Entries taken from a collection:
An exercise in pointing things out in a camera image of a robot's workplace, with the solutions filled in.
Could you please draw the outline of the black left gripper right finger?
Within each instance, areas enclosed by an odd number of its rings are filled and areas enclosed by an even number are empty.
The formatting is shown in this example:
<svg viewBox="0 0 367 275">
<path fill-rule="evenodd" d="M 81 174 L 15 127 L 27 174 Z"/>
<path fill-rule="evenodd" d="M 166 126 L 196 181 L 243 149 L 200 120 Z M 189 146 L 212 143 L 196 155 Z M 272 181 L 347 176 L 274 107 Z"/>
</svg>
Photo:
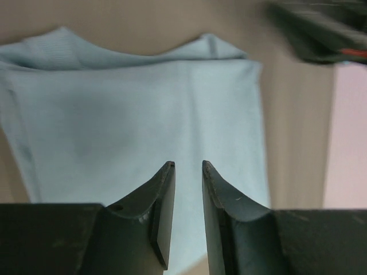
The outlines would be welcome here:
<svg viewBox="0 0 367 275">
<path fill-rule="evenodd" d="M 272 210 L 202 163 L 210 274 L 365 274 L 366 210 Z"/>
</svg>

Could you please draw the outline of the grey-blue t-shirt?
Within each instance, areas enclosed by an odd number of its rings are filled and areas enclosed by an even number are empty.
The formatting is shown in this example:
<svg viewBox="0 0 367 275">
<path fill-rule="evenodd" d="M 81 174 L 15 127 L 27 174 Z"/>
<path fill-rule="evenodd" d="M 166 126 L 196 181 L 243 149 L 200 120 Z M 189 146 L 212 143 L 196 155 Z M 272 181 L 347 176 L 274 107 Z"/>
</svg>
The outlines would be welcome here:
<svg viewBox="0 0 367 275">
<path fill-rule="evenodd" d="M 168 274 L 206 254 L 202 161 L 270 205 L 261 65 L 211 34 L 156 56 L 66 28 L 1 46 L 1 126 L 32 202 L 116 202 L 176 165 Z"/>
</svg>

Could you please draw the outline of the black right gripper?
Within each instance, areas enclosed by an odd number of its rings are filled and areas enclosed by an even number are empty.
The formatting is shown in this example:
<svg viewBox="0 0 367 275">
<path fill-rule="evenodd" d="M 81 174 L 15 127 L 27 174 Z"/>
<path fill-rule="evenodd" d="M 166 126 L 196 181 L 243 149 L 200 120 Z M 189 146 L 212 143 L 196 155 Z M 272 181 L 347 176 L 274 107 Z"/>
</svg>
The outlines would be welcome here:
<svg viewBox="0 0 367 275">
<path fill-rule="evenodd" d="M 265 13 L 302 61 L 366 64 L 366 1 L 267 1 Z"/>
</svg>

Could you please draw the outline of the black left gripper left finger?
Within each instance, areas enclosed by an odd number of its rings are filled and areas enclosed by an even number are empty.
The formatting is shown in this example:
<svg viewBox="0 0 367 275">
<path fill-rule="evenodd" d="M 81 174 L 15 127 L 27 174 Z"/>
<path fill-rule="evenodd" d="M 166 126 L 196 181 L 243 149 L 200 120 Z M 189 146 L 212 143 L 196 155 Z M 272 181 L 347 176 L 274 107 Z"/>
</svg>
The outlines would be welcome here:
<svg viewBox="0 0 367 275">
<path fill-rule="evenodd" d="M 163 274 L 175 164 L 119 201 L 1 205 L 2 274 Z"/>
</svg>

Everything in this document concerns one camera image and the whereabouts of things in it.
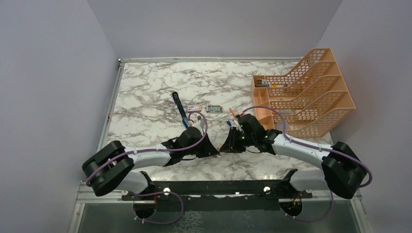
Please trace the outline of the grey staple strips tray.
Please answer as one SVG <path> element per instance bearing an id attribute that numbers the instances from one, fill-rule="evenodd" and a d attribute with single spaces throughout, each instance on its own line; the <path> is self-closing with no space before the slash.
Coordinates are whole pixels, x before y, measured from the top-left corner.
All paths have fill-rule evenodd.
<path id="1" fill-rule="evenodd" d="M 223 111 L 220 105 L 208 105 L 206 107 L 206 112 L 211 114 L 221 114 Z"/>

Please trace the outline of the red white staple box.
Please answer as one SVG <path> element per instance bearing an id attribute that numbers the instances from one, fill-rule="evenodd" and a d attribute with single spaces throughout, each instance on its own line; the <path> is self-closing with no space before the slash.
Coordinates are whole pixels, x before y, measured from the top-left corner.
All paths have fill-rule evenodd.
<path id="1" fill-rule="evenodd" d="M 188 112 L 201 111 L 201 105 L 200 104 L 188 105 L 187 110 Z"/>

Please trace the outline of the blue stapler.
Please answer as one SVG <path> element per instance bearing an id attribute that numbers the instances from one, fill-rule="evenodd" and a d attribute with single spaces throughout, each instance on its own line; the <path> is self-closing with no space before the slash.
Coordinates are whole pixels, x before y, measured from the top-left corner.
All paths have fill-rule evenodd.
<path id="1" fill-rule="evenodd" d="M 183 105 L 181 103 L 181 100 L 180 100 L 179 95 L 178 95 L 177 92 L 175 92 L 175 91 L 172 92 L 172 99 L 173 99 L 174 103 L 177 106 L 178 112 L 179 112 L 179 114 L 182 118 L 182 123 L 185 126 L 185 128 L 187 129 L 189 127 L 189 120 L 187 118 L 186 112 L 183 108 Z"/>

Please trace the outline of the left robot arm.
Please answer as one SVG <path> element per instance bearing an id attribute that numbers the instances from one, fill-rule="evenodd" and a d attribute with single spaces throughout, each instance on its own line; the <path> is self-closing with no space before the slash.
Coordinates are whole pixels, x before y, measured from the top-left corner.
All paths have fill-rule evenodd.
<path id="1" fill-rule="evenodd" d="M 144 200 L 155 192 L 155 185 L 143 168 L 172 166 L 189 155 L 205 158 L 218 154 L 206 133 L 189 127 L 178 137 L 153 147 L 125 147 L 118 140 L 112 141 L 88 158 L 82 164 L 82 171 L 86 185 L 97 197 L 121 190 Z"/>

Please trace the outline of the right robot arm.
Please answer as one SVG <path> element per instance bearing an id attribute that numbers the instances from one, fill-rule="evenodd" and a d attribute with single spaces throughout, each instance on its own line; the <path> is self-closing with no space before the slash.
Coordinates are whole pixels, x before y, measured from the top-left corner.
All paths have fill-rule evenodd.
<path id="1" fill-rule="evenodd" d="M 260 153 L 288 156 L 316 167 L 315 170 L 296 170 L 280 185 L 281 193 L 291 198 L 299 191 L 330 190 L 333 194 L 351 199 L 361 187 L 367 170 L 345 143 L 316 144 L 296 139 L 276 129 L 265 129 L 251 114 L 231 126 L 228 137 L 219 151 L 245 152 L 253 146 Z"/>

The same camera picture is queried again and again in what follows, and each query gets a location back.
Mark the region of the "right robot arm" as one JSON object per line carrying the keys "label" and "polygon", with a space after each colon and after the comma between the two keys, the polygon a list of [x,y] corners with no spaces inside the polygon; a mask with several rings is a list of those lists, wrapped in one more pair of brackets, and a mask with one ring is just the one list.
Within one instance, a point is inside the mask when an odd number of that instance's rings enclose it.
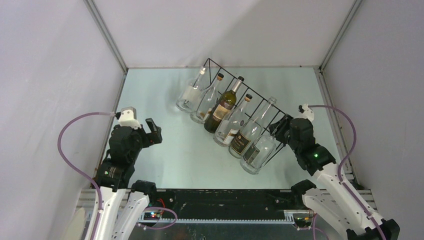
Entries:
{"label": "right robot arm", "polygon": [[316,142],[309,119],[285,115],[268,129],[277,141],[290,147],[299,166],[328,193],[303,180],[291,187],[290,201],[295,208],[314,211],[345,240],[398,239],[400,226],[394,219],[384,219],[358,193],[332,154]]}

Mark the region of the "tall clear champagne label bottle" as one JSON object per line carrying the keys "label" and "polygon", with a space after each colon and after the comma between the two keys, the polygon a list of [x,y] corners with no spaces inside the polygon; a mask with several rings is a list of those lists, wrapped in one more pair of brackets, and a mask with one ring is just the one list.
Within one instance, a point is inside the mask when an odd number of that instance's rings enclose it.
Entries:
{"label": "tall clear champagne label bottle", "polygon": [[238,131],[228,147],[228,151],[233,157],[241,159],[248,147],[260,136],[267,112],[276,102],[277,99],[271,96]]}

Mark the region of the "short clear bottle white cap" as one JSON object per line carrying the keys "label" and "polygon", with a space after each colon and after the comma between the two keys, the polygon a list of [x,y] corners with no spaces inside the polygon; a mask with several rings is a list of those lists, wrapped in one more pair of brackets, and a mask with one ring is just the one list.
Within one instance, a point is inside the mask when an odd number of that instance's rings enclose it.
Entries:
{"label": "short clear bottle white cap", "polygon": [[264,134],[256,139],[240,160],[240,166],[249,174],[257,175],[276,149],[276,133]]}

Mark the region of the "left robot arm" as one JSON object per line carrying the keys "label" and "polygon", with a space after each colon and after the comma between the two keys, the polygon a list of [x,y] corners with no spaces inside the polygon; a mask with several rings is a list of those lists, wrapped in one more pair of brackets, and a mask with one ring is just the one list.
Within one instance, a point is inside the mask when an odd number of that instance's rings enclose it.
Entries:
{"label": "left robot arm", "polygon": [[161,127],[152,118],[145,121],[149,133],[141,124],[135,127],[117,124],[113,127],[109,150],[95,177],[100,194],[95,199],[96,212],[89,222],[87,240],[127,240],[143,210],[153,208],[158,202],[155,183],[137,180],[131,187],[124,210],[118,213],[135,172],[139,153],[163,140]]}

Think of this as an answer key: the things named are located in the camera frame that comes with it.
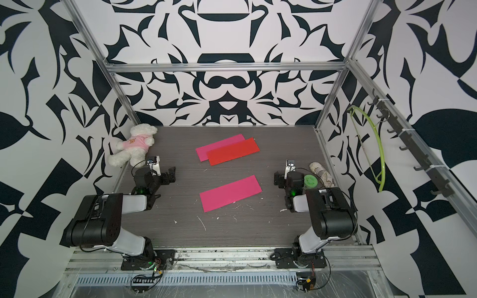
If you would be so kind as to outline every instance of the green roll of tape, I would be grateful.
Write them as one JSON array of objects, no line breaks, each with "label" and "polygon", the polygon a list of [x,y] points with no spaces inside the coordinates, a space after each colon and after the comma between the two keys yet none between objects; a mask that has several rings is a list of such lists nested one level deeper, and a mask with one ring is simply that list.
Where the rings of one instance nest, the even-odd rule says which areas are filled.
[{"label": "green roll of tape", "polygon": [[313,175],[305,175],[304,188],[310,189],[318,186],[318,179]]}]

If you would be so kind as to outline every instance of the ventilation grille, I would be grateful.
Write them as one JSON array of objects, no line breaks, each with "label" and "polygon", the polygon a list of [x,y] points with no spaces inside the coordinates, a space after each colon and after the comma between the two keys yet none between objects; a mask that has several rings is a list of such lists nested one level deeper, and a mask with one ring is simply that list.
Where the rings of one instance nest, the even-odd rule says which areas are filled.
[{"label": "ventilation grille", "polygon": [[[78,287],[129,286],[132,275],[127,273],[80,274]],[[159,286],[226,286],[226,285],[295,285],[294,272],[167,272],[158,282]],[[133,285],[153,285],[152,280],[133,280]]]}]

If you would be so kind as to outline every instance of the pink paper sheet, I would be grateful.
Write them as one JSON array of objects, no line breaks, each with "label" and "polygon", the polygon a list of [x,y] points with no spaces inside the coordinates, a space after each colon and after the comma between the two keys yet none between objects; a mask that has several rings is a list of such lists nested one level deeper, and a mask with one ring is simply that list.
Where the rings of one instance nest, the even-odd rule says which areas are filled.
[{"label": "pink paper sheet", "polygon": [[218,141],[218,142],[215,142],[215,143],[212,143],[212,144],[209,144],[209,145],[199,147],[199,148],[196,149],[196,152],[197,152],[197,155],[199,155],[200,161],[203,162],[203,161],[208,159],[207,152],[209,152],[211,150],[214,150],[214,149],[217,149],[217,148],[224,147],[224,146],[232,145],[232,144],[244,141],[244,140],[245,140],[245,138],[242,136],[242,134],[237,134],[237,135],[235,135],[233,137],[230,137],[230,138],[227,138],[225,140]]},{"label": "pink paper sheet", "polygon": [[200,193],[204,212],[231,204],[262,192],[255,175]]}]

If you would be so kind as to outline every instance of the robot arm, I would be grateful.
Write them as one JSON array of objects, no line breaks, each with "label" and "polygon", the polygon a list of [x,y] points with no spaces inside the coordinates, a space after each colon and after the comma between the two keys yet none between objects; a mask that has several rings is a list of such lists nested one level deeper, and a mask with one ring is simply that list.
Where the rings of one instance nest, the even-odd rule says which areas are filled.
[{"label": "robot arm", "polygon": [[354,210],[337,187],[310,188],[307,176],[294,170],[295,162],[287,160],[285,175],[276,172],[274,184],[285,190],[285,206],[291,212],[309,212],[311,227],[293,243],[293,260],[304,264],[332,240],[351,236],[357,225]]}]

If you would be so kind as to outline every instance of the white debris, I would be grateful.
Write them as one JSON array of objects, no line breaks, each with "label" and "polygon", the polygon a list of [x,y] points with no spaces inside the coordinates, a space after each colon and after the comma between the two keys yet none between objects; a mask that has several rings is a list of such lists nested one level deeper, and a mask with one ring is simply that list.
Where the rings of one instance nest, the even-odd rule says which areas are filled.
[{"label": "white debris", "polygon": [[200,223],[202,224],[202,226],[204,227],[204,230],[207,231],[206,226],[205,226],[204,223],[202,222],[202,219],[199,218],[199,220],[200,220]]}]

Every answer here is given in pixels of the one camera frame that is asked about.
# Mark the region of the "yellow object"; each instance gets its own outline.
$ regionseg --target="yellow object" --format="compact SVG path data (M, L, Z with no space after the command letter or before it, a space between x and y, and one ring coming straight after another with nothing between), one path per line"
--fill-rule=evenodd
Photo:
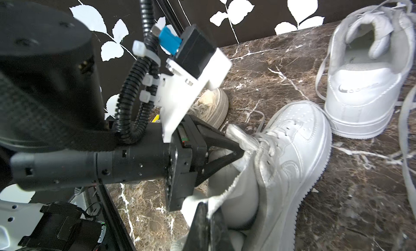
M152 120L152 123L158 123L159 121L159 115L156 115L156 117Z

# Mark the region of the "white plastic part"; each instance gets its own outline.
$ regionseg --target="white plastic part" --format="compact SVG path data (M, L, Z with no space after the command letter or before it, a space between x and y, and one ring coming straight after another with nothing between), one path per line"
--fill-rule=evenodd
M43 216L42 203L18 203L0 200L0 250L15 251L19 242L30 236Z
M148 103L149 101L158 101L158 97L157 96L152 96L152 94L150 94L150 92L142 90L140 92L140 95L138 96L138 98L140 99L141 102L144 103Z
M155 105L161 107L160 118L163 129L163 142L170 143L172 134L204 87L218 88L231 68L231 61L216 49L201 76L196 79L176 62L168 59L173 76L160 75Z
M159 85L159 79L153 78L152 75L146 74L141 82L144 86Z
M133 42L133 48L132 48L133 54L140 56L140 57L148 57L152 59L157 65L160 67L160 58L157 56L156 53L153 51L150 51L146 48L146 45L139 40L135 40Z

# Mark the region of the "shoe tongue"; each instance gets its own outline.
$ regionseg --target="shoe tongue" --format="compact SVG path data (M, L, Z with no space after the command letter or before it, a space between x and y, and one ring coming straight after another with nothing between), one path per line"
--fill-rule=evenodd
M350 44L354 39L371 30L374 30L374 42L368 51L368 56L375 60L385 53L390 45L390 33L393 31L393 26L386 16L370 12L364 13L349 27L345 41Z

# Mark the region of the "hex hole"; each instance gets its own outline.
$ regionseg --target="hex hole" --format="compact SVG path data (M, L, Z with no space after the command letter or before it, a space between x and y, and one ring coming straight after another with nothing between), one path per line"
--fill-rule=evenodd
M63 22L63 21L59 22L59 25L60 25L60 26L62 26L62 27L65 27L65 28L71 28L71 27L74 27L74 24L72 24L72 23L67 23L67 22Z
M110 175L110 171L107 169L104 169L101 171L102 175Z
M26 173L26 176L33 176L33 169L30 167L26 167L24 172Z

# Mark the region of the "black cable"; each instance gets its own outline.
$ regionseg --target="black cable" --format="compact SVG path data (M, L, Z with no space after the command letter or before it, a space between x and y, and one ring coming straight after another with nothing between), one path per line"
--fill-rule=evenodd
M100 209L98 210L98 212L97 212L97 214L95 214L95 215L92 215L92 214L88 214L88 209L90 208L90 207L92 207L94 204L99 204L100 205ZM85 211L83 211L82 213L84 214L84 216L86 217L86 218L89 218L89 219L91 219L91 218L93 218L93 221L95 221L96 220L96 218L98 217L98 215L100 215L101 214L101 212L102 212L102 210L103 210L103 208L104 208L104 205L102 204L102 202L100 202L100 201L97 201L97 202L94 202L94 203L91 203L86 209L85 209Z
M159 38L153 35L150 30L155 24L152 0L140 0L141 21L143 27L144 44L148 50L157 54ZM154 78L159 78L159 66L148 57L138 57L133 64L117 101L116 109L116 132L119 139L125 144L133 144L140 140L149 122L154 102L142 102L137 117L132 124L132 110L137 98L139 87L143 77L149 73ZM146 91L156 96L157 86L146 87Z

» **Your objective**
In the entries above, how many lines hold the word "camera"? State the number and nothing else.

» **Task answer**
5